Each line from the one containing "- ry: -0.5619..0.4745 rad" to the end of the data must be copied exactly, the first and last included; no other lines and no pictures belong in the copy.
Start of Block
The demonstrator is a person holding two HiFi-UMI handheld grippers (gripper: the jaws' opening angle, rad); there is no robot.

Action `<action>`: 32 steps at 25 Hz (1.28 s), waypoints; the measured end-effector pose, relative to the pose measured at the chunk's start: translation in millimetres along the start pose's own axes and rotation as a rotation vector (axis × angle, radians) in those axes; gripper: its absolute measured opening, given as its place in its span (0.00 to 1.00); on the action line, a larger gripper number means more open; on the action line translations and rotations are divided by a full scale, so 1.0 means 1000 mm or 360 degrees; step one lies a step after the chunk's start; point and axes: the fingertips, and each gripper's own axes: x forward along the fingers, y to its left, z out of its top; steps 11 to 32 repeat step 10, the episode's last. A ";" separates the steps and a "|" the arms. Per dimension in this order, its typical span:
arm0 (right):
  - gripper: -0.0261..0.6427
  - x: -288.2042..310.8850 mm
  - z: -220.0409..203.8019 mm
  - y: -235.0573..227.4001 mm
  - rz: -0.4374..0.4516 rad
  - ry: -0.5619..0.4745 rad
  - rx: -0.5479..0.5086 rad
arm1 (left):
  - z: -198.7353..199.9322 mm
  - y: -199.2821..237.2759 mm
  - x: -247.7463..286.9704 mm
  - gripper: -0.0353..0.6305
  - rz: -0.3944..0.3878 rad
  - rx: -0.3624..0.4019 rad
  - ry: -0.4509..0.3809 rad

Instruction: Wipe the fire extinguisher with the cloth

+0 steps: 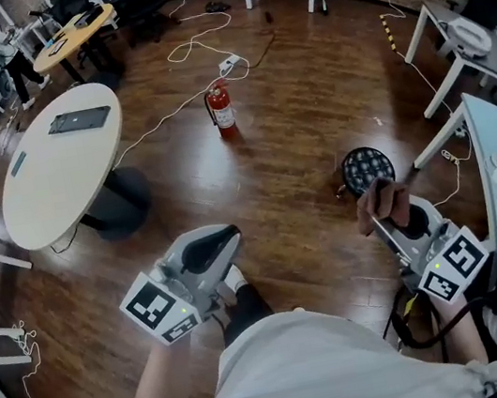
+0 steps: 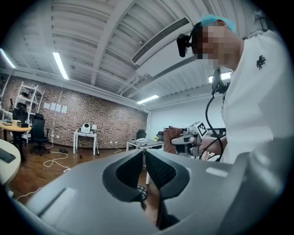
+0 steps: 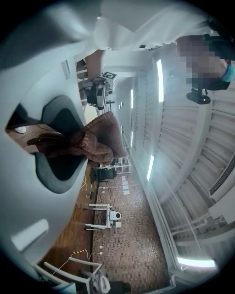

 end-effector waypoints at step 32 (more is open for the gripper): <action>0.20 -0.019 0.003 0.019 0.0000 -0.0023 -0.0059 | 0.011 -0.026 -0.007 0.08 -0.0025 0.0062 -0.0032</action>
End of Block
=== Answer for the task ===
  - ry: -0.5619..0.4745 rad
  - rx: -0.5479..0.5086 rad
arm1 (left):
  - z: -198.7353..199.9322 mm
  - y: -199.2821..237.2759 mm
  - x: -247.7463..286.9704 mm
  - gripper: -0.0353..0.6305
  - rz: -0.3944..0.3878 rad
  - rx: -0.3624..0.4019 rad
  - ry: -0.4509..0.3809 rad

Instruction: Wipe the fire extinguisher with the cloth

+0 steps: 
+0 steps: 
+0 steps: 

 end-effector waypoints at step 32 (more is open for the gripper): <action>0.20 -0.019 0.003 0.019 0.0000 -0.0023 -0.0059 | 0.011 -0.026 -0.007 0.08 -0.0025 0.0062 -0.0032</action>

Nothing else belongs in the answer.